Descendons du mont Saint-Michel et admirons Penzance, une ville que nous connaissons aussi. Côtoyant un rivage de roches granitiques tombant d’aplomb dans la mer, nous arrivons à Saint-Buryan et à la Pierre branlante, Logan stone, dont j’ai ailleurs raconté l’histoire. La pierre pèse près de soixante-dix mille kilogrammes et elle a dix-sept pieds de long et trente pieds de circonférence. Ce sont là autant de motifs raisonnables pour lui conserver son caractère sacré (voy. p. 392).

De Logan stone, on passe à Mill bay, un des points les plus romantiques de cette romantique côte, comme disait notre guide, aussi chaud qu’un méridional dans sa façon d’apprécier les sites de son pays. On voit dans le roc massif une ouverture, une brèche naturelle creusée de part en part et poétiquement nommée le Chant de la mer, the Song of the sea, sans doute à cause du bruit qu’y font les vagues en s’y engouffrant. Ce bruit n’a rien de fort agréable à l’oreille, et le chant des sirènes devait être bien plus doux et harmonieux, pour ceux du moins qui l’ont entendu.

Vue de Falmouth. — Dessin de Durand-Brager.

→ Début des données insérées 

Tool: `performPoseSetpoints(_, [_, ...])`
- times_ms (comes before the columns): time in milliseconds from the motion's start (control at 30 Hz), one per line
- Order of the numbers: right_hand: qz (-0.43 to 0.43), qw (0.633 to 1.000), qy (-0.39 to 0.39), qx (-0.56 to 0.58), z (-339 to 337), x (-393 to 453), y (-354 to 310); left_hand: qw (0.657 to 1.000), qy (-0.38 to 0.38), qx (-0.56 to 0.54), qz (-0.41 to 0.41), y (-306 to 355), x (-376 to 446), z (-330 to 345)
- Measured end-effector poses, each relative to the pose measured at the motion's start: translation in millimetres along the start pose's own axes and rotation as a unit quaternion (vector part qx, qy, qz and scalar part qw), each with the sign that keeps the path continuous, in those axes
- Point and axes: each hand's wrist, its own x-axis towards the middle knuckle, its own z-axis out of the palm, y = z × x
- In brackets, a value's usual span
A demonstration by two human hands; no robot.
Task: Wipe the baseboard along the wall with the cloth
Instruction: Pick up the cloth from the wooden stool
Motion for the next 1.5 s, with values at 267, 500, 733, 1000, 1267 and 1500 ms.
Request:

De Mill bay au cap Land’s end, il n’y a qu’une enjambée. Là se trouve Lennen, un pauvre petit village, et plus loin une maisonnette sur laquelle est écrit, du côté de la mer : « le premier hôtel d’Angleterre » ; du côté de la terre : « le dernier hôtel. » C’est, en effet, la première et la dernière maison que l’on voit, suivant que l’on part ou que l’on arrive, de ce côté bien entendu. Là est le commencement et la fin de la Grande-Bretagne ; c’est le Finistère des Anglais, et à un mille du rivage, un vieux terme marqué I semble indiquer comme point de départ de tous les milles géographiques anglais ce point assez curieusement choisi. Au fait, les Romains partaient bien de Rome pour compter les distances sur l’étendue de leur immense empire, et nous avons bien en France pris jusqu’à ces derniers temps le parvis de Notre-Dame de Paris pour le point originaire de toutes nos bornes kilométriques. Il est vrai que depuis l’invention des chemins de fer nous avons changé tout cela, comme disait Molière ; mais pourquoi les Anglais qui ont deux ou trois capitales, ne compteraient-ils pas leurs milles à partir du cap Land’s end pour ne déplaire à aucune d’elles ? Ce point de départ en vaut bien un autre.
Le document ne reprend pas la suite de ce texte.